Work instructions
Every line below must be reproduced exactly. Copy them all.
Exercise input below:
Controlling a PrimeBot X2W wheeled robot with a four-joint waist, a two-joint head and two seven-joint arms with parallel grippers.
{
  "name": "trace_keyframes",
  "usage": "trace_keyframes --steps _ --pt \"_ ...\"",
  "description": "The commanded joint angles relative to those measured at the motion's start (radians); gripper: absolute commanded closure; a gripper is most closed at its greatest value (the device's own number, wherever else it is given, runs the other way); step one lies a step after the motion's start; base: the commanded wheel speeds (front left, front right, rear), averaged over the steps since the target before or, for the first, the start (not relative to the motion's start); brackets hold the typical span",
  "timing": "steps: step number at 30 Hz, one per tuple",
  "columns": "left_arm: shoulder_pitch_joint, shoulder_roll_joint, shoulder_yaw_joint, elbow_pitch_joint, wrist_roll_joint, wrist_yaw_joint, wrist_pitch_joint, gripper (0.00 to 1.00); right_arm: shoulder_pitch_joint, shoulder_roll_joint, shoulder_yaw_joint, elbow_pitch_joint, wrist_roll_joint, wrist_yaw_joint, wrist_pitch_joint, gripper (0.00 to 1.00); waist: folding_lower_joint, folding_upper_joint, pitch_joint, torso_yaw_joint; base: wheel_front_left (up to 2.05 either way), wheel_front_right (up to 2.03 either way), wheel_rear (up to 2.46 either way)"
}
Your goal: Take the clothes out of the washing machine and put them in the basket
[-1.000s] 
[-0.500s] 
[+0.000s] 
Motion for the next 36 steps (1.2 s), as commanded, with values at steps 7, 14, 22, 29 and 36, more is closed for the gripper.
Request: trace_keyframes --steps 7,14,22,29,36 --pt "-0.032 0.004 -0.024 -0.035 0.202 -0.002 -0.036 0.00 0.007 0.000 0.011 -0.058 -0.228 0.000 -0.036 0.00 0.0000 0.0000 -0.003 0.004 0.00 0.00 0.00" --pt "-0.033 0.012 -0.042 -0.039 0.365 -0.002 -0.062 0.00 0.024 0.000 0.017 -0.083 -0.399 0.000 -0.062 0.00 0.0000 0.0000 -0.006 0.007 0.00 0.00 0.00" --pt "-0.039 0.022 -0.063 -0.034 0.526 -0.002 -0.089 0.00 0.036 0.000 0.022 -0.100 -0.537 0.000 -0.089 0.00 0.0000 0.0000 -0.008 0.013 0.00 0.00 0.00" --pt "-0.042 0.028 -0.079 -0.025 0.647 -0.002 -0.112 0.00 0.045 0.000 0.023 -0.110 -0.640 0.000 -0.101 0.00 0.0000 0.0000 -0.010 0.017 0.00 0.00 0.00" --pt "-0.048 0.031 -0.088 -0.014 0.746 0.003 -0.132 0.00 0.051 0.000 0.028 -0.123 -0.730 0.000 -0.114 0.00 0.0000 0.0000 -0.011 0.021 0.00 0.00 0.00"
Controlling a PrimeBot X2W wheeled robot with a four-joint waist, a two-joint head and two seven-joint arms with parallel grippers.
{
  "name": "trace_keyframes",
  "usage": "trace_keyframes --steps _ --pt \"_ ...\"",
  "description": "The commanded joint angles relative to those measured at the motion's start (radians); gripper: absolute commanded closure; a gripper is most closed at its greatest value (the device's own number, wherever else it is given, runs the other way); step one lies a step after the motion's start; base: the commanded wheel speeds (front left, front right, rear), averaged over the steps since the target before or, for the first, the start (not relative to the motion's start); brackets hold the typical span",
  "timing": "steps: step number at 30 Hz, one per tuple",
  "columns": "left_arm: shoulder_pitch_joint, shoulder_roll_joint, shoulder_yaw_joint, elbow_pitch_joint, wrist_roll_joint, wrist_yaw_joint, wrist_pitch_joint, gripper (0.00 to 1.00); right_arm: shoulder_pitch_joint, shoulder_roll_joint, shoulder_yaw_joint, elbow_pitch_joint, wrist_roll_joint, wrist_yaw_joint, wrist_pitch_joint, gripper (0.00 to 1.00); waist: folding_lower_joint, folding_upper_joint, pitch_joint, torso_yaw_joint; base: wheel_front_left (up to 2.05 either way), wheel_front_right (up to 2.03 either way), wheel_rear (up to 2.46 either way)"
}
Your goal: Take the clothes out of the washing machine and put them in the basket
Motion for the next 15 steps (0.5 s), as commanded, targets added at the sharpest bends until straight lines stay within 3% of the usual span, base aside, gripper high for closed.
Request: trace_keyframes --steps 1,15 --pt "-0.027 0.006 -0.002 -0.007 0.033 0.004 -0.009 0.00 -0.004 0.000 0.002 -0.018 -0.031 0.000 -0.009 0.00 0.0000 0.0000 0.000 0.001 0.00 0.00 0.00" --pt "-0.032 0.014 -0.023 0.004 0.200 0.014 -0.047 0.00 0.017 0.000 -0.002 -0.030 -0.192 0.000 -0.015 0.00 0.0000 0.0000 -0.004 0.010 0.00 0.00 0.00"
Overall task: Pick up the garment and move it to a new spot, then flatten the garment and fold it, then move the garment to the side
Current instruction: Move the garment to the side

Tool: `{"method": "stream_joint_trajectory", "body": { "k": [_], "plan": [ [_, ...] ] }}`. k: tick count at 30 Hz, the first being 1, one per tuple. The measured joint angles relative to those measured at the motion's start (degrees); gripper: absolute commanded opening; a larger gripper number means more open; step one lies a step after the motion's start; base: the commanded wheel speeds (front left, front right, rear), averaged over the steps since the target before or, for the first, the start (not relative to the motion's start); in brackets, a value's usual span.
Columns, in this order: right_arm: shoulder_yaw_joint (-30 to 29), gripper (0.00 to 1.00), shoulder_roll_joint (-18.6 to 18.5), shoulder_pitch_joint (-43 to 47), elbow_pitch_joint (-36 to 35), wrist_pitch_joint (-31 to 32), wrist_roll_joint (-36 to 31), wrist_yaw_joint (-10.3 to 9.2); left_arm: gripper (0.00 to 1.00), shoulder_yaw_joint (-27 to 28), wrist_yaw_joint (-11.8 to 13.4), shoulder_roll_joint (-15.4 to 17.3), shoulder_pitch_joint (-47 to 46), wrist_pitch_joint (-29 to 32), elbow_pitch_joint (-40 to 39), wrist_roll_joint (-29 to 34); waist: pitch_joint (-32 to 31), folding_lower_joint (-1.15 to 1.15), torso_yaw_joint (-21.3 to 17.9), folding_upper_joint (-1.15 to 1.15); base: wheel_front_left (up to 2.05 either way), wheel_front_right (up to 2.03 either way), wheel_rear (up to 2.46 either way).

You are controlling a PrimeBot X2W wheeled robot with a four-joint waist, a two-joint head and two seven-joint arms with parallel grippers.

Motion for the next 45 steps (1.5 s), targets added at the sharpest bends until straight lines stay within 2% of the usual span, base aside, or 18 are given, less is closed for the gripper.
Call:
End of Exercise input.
Exercise response
Controlling a PrimeBot X2W wheeled robot with a four-joint waist, a two-joint head and two seven-joint arms with parallel grippers.
{
  "name": "trace_keyframes",
  "usage": "trace_keyframes --steps _ --pt \"_ ...\"",
  "description": "The commanded joint angles relative to those measured at the motion's start (radians); gripper: absolute commanded closure; a gripper is most closed at its greatest value (the device's own number, wherever else it is given, runs the other way); step one lies a step after the motion's start; base: the commanded wheel speeds (front left, front right, rear), averaged over the steps since the target before or, for the first, the start (not relative to the motion's start); brackets hold the typical span",
  "timing": "steps: step number at 30 Hz, one per tuple",
  "columns": "left_arm: shoulder_pitch_joint, shoulder_roll_joint, shoulder_yaw_joint, elbow_pitch_joint, wrist_roll_joint, wrist_yaw_joint, wrist_pitch_joint, gripper (0.00 to 1.00); right_arm: shoulder_pitch_joint, shoulder_roll_joint, shoulder_yaw_joint, elbow_pitch_joint, wrist_roll_joint, wrist_yaw_joint, wrist_pitch_joint, gripper (0.00 to 1.00); waist: folding_lower_joint, folding_upper_joint, pitch_joint, torso_yaw_joint; base: wheel_front_left (up to 2.05 either way), wheel_front_right (up to 2.03 either way), wheel_rear (up to 2.46 either way)"
}
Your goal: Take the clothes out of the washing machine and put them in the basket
[-1.000s] 
[-0.500s] 
[+0.000s] 
Motion for the next 36 steps (1.2 s), as commanded, with values at steps 7, 14, 22, 29 and 36, more is closed for the gripper.
Request: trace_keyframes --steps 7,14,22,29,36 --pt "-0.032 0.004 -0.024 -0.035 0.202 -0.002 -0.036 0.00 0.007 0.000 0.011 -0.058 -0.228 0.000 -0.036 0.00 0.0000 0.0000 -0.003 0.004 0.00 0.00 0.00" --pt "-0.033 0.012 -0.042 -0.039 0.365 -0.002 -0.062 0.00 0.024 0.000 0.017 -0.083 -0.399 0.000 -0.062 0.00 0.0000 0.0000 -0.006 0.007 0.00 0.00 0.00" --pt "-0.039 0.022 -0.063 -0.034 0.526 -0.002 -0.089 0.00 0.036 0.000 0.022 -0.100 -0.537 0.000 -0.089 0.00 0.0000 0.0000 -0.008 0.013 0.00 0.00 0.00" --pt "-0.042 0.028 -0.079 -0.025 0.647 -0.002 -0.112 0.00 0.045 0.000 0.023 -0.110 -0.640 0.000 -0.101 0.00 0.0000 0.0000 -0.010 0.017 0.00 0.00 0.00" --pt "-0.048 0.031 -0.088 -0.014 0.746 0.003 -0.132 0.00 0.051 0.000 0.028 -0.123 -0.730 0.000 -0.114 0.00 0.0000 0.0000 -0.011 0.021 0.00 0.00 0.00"
Controlling a PrimeBot X2W wheeled robot with a four-joint waist, a two-joint head and two seven-joint arms with parallel grippers.
{
  "name": "trace_keyframes",
  "usage": "trace_keyframes --steps _ --pt \"_ ...\"",
  "description": "The commanded joint angles relative to those measured at the motion's start (radians); gripper: absolute commanded closure; a gripper is most closed at its greatest value (the device's own number, wherever else it is given, runs the other way); step one lies a step after the motion's start; base: the commanded wheel speeds (front left, front right, rear), averaged over the steps since the target before or, for the first, the start (not relative to the motion's start); brackets hold the typical span",
  "timing": "steps: step number at 30 Hz, one per tuple",
  "columns": "left_arm: shoulder_pitch_joint, shoulder_roll_joint, shoulder_yaw_joint, elbow_pitch_joint, wrist_roll_joint, wrist_yaw_joint, wrist_pitch_joint, gripper (0.00 to 1.00); right_arm: shoulder_pitch_joint, shoulder_roll_joint, shoulder_yaw_joint, elbow_pitch_joint, wrist_roll_joint, wrist_yaw_joint, wrist_pitch_joint, gripper (0.00 to 1.00); waist: folding_lower_joint, folding_upper_joint, pitch_joint, torso_yaw_joint; base: wheel_front_left (up to 2.05 either way), wheel_front_right (up to 2.03 either way), wheel_rear (up to 2.46 either way)"
}
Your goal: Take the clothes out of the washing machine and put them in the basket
Motion for the next 15 steps (0.5 s), as commanded, targets added at the sharpest bends until straight lines stay within 3% of the usual span, base aside, gripper high for closed.
Request: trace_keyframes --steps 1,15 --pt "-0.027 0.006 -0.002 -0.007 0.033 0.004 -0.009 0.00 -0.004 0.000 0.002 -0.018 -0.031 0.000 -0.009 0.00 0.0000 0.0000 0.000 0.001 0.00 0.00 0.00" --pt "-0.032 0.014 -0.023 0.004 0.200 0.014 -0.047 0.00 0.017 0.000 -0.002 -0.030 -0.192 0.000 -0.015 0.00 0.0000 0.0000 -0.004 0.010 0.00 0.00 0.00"
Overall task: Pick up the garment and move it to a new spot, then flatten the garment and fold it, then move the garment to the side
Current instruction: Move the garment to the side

Tool: `{"method": "stream_joint_trajectory", "body": { "k": [_], "plan": [ [_, ...] ] }}`. k: tick count at 30 Hz, the first being 1, one per tuple. The measured joint angles relative to those measured at the motion's start (degrees); gripper: absolute commanded opening; a larger gripper number means more open; step one lies a step after the motion's start; base: the commanded wheel speeds (front left, front right, rear), averaged over the steps since the target before or, for the first, the start (not relative to the motion's start); in brackets, a value's usual span.
Columns, in this order: right_arm: shoulder_yaw_joint (-30 to 29), gripper (0.00 to 1.00), shoulder_roll_joint (-18.6 to 18.5), shoulder_pitch_joint (-43 to 47), elbow_pitch_joint (-36 to 35), wrist_pitch_joint (-31 to 32), wrist_roll_joint (-36 to 31), wrist_yaw_joint (-10.3 to 9.2); left_arm: gripper (0.00 to 1.00), shoulder_yaw_joint (-27 to 28), wrist_yaw_joint (-11.8 to 13.4), shoulder_roll_joint (-15.4 to 17.3), shoulder_pitch_joint (-47 to 46), wrist_pitch_joint (-29 to 32), elbow_pitch_joint (-40 to 39), wrist_roll_joint (-29 to 34); waist: pitch_joint (-32 to 31), folding_lower_joint (-1.15 to 1.15), torso_yaw_joint (-21.3 to 17.9), folding_upper_joint (-1.15 to 1.15); base: wheel_front_left (up to 2.05 either way), wheel_front_right (up to 2.03 either way), wheel_rear (up to 2.46 either way).

You are controlling a PrimeBot X2W wheeled robot with a four-joint waist, a two-joint head and two seven-joint arms with parallel grippers.

Motion for the next 45 steps (1.5 s), targets added at the sharpest bends until straight lines stay within 2% of the usual span, base aside, or 18 are given, less is closed for the gripper.
Call:

That wraps up the exercise.